Trabajó como Técnica de Medio Ambiente y Educadora Ambiental en el Ayuntamiento de Sevilla.

Como escritora, publicó las novelas “Zenia y las Siete Puertas del Bosque” (2016), de fantasía épica, y “Ardo por ti, Candela” (2016), de género erótico.

Formó parte de las Antologías de Relatos “Cross my Heart. 20 Relatos de amor, cóncavos y con besos” (2017) y “Ups, ¡yo no he sido!” (2017), junto a otros escritores.

Fue redactora de la sección de Ciencias en la Revista Cultural “Athalía y Cía. Magazine”.

Colaboró en el Programa Cultural de Radio “Tras la Puerta”, con alguno de sus relatos.

Formó parte del jurado del I Certamen de Relatos Navideños del grupo literario “Ladrona de sonrisas”.
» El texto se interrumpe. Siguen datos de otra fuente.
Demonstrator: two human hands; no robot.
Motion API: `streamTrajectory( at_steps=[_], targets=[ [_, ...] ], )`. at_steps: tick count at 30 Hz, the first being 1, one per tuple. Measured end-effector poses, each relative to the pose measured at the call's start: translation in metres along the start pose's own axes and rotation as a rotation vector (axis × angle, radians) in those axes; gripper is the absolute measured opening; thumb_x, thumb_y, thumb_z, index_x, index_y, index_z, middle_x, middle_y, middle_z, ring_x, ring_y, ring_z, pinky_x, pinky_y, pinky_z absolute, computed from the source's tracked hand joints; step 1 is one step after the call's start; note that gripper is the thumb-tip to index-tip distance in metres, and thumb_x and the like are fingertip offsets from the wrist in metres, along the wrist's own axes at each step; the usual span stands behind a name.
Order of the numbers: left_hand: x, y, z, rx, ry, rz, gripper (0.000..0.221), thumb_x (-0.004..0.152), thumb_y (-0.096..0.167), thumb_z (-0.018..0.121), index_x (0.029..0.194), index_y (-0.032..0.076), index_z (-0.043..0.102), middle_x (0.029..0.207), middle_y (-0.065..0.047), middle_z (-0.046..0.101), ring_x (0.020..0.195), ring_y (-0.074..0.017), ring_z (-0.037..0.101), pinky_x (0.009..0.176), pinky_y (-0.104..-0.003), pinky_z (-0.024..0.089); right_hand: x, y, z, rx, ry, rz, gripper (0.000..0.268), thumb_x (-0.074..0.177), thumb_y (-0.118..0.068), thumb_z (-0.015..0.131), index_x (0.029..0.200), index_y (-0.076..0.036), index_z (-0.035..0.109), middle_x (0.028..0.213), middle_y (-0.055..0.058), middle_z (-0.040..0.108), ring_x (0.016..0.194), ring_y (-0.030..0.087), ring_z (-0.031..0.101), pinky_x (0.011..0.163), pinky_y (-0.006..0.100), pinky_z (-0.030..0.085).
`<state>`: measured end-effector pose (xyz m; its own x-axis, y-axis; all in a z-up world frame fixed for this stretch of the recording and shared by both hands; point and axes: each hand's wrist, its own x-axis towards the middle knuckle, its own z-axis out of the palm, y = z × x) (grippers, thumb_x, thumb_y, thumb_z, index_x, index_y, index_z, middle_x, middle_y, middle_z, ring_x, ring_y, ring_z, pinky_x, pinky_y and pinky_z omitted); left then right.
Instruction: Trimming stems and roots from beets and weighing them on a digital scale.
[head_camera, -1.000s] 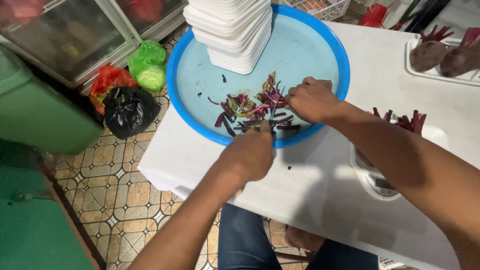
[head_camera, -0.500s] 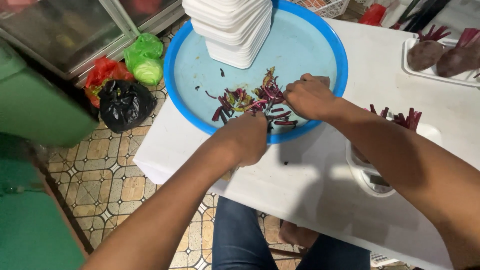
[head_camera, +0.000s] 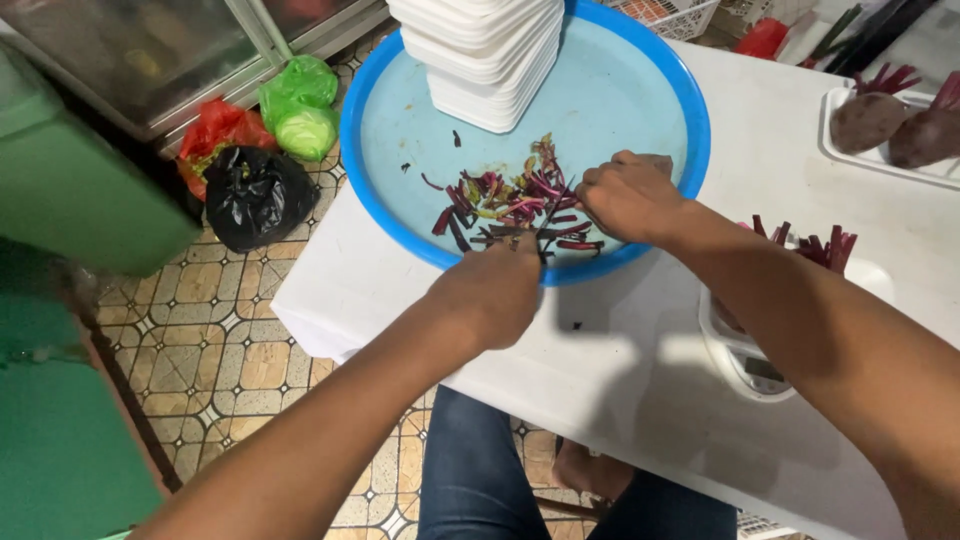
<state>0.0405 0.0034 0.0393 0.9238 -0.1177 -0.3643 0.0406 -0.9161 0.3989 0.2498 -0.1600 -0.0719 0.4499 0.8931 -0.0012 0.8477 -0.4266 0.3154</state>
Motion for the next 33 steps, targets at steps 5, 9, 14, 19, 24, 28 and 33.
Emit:
streamTrajectory(
  at_steps=[5,9,14,19,24,28,33],
  targets=[
    [-0.013,-0.003,-0.007,-0.009,-0.011,0.023,0.042,0.095,0.001,0.044,0.134,-0.012,0.051,0.109,-0.034,0.068,0.094,-0.0549,0.071,0.073,-0.061,0.062,-0.005,-0.004,-0.004,0.020,0.008,-0.011,0.034,0.106,-0.030,0.054,0.084,-0.010,0.071,0.085,0.007,0.072,0.084,0.026,0.072,0.094,0.039,0.047],
    [-0.034,0.004,-0.033,-0.064,-0.054,-0.034,0.041,0.093,0.001,0.043,0.130,-0.012,0.056,0.100,-0.034,0.071,0.085,-0.0543,0.073,0.064,-0.057,0.063,0.001,0.004,-0.012,-0.016,0.005,-0.001,0.035,0.107,-0.030,0.053,0.082,-0.011,0.070,0.085,0.007,0.073,0.082,0.025,0.072,0.095,0.038,0.048],
    [-0.039,-0.005,-0.028,0.044,-0.099,-0.008,0.050,0.094,0.001,0.040,0.143,-0.009,0.044,0.108,-0.035,0.068,0.093,-0.0538,0.072,0.069,-0.059,0.063,-0.005,-0.003,-0.026,-0.008,-0.046,0.023,0.035,0.108,-0.031,0.052,0.086,-0.012,0.072,0.089,0.007,0.074,0.086,0.024,0.073,0.097,0.037,0.047],
    [-0.050,-0.003,-0.032,0.054,-0.162,-0.030,0.055,0.094,0.000,0.040,0.148,-0.012,0.038,0.098,-0.038,0.069,0.078,-0.0477,0.075,0.057,-0.052,0.063,-0.019,-0.013,-0.068,0.065,-0.078,0.087,0.028,0.105,-0.029,0.055,0.095,-0.011,0.074,0.091,0.008,0.073,0.088,0.026,0.074,0.084,0.036,0.055],
    [-0.041,-0.008,-0.028,0.067,-0.161,0.009,0.052,0.095,0.000,0.041,0.146,-0.013,0.042,0.092,-0.036,0.070,0.073,-0.0470,0.075,0.052,-0.051,0.062,-0.013,0.005,-0.042,0.170,-0.083,0.080,0.031,0.108,-0.028,0.052,0.100,-0.009,0.076,0.094,0.009,0.075,0.091,0.028,0.075,0.084,0.039,0.057],
    [-0.056,-0.009,-0.036,-0.009,-0.098,-0.032,0.054,0.098,0.009,0.043,0.149,-0.005,0.043,0.101,-0.038,0.070,0.080,-0.0513,0.075,0.058,-0.054,0.064,-0.012,0.022,-0.036,0.404,-0.072,0.118,0.032,0.108,-0.022,0.050,0.108,-0.001,0.074,0.098,0.019,0.075,0.095,0.040,0.073,0.085,0.049,0.056],
    [-0.065,0.000,-0.053,-0.078,-0.009,-0.107,0.055,0.101,0.013,0.039,0.153,-0.005,0.037,0.118,-0.042,0.064,0.099,-0.0546,0.071,0.074,-0.060,0.063,-0.011,0.029,-0.036,0.547,-0.080,0.175,0.032,0.107,-0.025,0.052,0.104,-0.001,0.073,0.098,0.021,0.074,0.097,0.043,0.071,0.090,0.051,0.054]
  ],
)
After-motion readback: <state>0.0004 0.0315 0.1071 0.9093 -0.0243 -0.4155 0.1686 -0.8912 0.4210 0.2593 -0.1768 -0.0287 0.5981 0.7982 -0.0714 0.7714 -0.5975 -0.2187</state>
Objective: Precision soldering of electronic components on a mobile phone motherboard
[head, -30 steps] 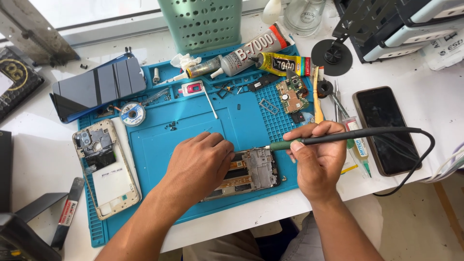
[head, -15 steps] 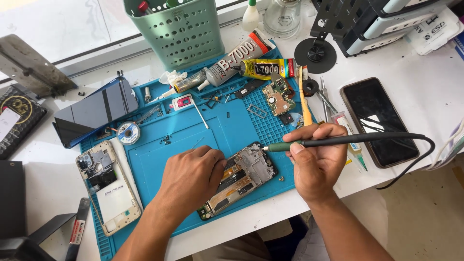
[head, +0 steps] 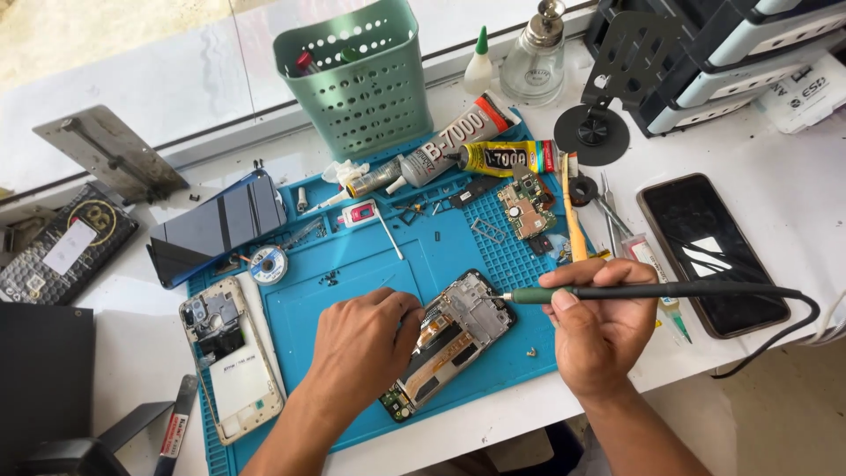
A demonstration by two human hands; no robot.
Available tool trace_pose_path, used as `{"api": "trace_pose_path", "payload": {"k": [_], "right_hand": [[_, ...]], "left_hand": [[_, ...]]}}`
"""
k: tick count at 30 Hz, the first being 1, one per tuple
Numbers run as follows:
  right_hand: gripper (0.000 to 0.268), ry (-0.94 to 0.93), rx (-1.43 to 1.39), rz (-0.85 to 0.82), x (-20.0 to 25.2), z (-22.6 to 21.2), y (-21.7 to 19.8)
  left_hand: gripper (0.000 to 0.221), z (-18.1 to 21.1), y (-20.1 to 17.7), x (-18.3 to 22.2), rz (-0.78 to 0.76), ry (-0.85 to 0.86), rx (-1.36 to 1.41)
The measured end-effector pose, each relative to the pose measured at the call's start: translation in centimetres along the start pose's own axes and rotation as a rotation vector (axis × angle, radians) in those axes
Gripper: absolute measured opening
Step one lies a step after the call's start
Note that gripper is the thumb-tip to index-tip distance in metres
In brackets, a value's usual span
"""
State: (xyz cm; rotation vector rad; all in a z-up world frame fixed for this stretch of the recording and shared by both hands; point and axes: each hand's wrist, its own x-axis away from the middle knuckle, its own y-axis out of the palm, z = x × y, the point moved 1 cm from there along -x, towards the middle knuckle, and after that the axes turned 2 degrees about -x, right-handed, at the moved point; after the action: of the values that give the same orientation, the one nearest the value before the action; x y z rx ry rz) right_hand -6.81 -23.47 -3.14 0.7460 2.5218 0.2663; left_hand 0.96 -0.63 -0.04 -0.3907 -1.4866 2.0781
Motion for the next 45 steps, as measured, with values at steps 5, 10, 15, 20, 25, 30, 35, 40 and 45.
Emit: {"api": "trace_pose_path", "payload": {"k": [5,10,15,20,25,30,35,40,45], "right_hand": [[0.031,-0.026,0.017,-0.004,0.0,0.0,0.1],[0.03,-0.018,0.01,-0.007,0.0,0.2,0.0],[0.029,-0.025,0.02,-0.023,0.1,0.1,0.0],[0.031,-0.011,0.0,-0.009,0.0,0.0,0.0],[0.032,-0.01,0.017,0.004,0.0,0.0,0.0],[0.032,-0.009,0.031,-0.013,0.0,-0.1,0.0],[0.033,-0.006,0.049,-0.011,0.1,-0.2,0.0],[0.033,-0.019,0.065,-0.02,-0.1,0.2,-0.2],[0.035,-0.169,0.041,-0.116,-0.5,0.9,-0.8]], "left_hand": [[0.033,-0.3,0.7,-0.3,-0.052,-0.044,0.033],[0.034,-0.1,0.7,-0.3,-0.075,-0.122,0.113],[0.033,0.8,0.2,-0.4,-0.197,-0.256,0.179],[0.023,0.7,1.1,-0.3,-0.133,-0.232,0.163],[0.02,1.2,1.1,-0.2,-0.102,-0.28,0.185],[0.018,1.3,1.5,0.1,-0.048,-0.263,0.242],[0.02,1.5,1.5,0.0,-0.058,-0.266,0.264],[0.02,1.6,0.8,-0.1,-0.099,-0.245,0.178],[0.019,2.1,-0.8,0.0,0.119,-0.061,0.213]]}}
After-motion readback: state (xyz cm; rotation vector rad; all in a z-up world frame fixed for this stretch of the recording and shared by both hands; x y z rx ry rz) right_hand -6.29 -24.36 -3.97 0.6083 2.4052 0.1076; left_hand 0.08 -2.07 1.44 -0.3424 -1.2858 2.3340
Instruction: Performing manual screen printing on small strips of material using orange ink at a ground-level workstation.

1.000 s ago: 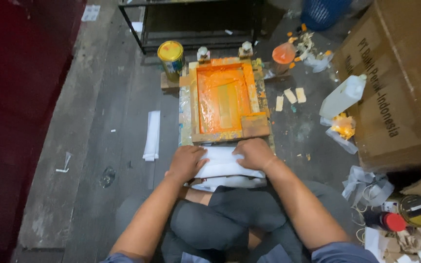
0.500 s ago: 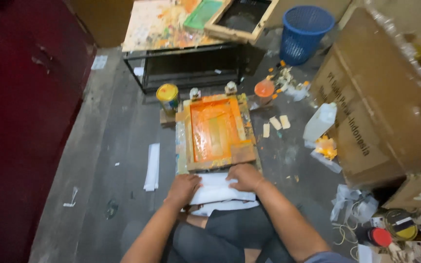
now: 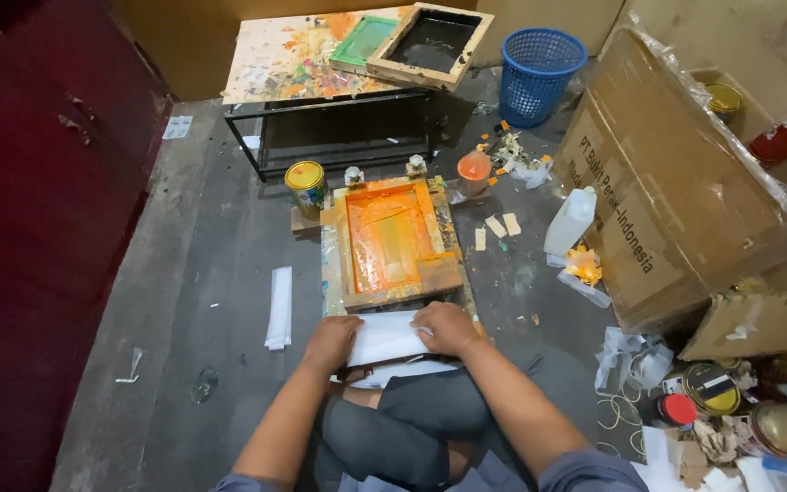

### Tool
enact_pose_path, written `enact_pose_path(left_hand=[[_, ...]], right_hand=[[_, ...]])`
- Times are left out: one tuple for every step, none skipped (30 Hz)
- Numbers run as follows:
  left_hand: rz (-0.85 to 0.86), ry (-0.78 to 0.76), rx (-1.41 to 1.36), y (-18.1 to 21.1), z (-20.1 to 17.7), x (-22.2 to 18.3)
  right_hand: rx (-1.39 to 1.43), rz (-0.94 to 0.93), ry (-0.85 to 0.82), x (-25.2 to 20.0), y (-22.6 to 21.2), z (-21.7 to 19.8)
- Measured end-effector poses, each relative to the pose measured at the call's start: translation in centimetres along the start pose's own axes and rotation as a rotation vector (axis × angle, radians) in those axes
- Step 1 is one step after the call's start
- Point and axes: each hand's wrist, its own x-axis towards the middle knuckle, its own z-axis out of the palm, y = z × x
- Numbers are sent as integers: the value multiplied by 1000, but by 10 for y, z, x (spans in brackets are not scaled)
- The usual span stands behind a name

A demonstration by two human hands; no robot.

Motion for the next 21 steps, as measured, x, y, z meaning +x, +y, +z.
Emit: enact_pose_path(left_hand=[[-3,0,-1,-2,1,1],[-9,6,-15,-3,3,0],[-16,11,-30,-4,5,0],[-20,11,-33,-4,3,-1],[3,12,-19,-4,2,-2],[31,14,-4,-4,0,-1],[30,15,-5,-4,0,-2],[28,16,-11,-5,0,-2],[26,16,-16,-5,1,-2],[24,17,-18,-3,0,-1],[31,17,-5,-2,-1,1],[37,15,8,0,-2,2],[34,14,6,0,-1,1],[41,19,0,0,0,1],[48,25,-7,0,0,1],[47,25,-7,0,0,1],[52,47,-13,0,0,1],[58,68,-18,0,-1,1],[57,67,-18,-1,1,1],[26,89,-69,-2,3,2],[-4,110,-120,-3,5,3]], right_hand=[[0,-2,-2,0,-2,2],[-4,-5,12,-1,-3,4],[-9,-8,27,-1,-5,6],[-9,-10,22,-3,-7,7],[-26,-13,50,-5,-9,7],[-45,-15,81,-6,-10,6],[-46,-16,80,-6,-9,7],[-47,-8,96,-6,-8,8],[-49,0,112,-7,-7,9],[-50,-2,109,-6,-5,10],[-32,33,112,-6,-3,11],[-12,69,114,-6,-1,13],[-11,68,110,-7,-3,13],[-7,97,115,-7,-4,12],[-3,127,119,-7,-6,12],[-3,126,118,-7,-7,11],[19,112,148,-8,-7,10],[41,99,178,-8,-8,10],[41,98,177,-7,-8,9],[35,106,206,-6,-8,9],[28,113,235,-5,-8,8]])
Como música, fue Jefa de Seminario y Profesora de Música de Enseñanza Secundaria y Bachillerato.

Fue Socia y Coordinadora de Producción en varias empresas de Producción Musical.

Formó parte como instrumentista de diversas agrupaciones musicales.

En la actualidad, imparte talleres sobre la inteligencia de las plantas y sus elementales.

Lleva la sección “Más que plantas” en su canal de YouTube.

Trabaja en sus dos próximas novelas, en diversos relatos y escribiendo artículos para su propio blog.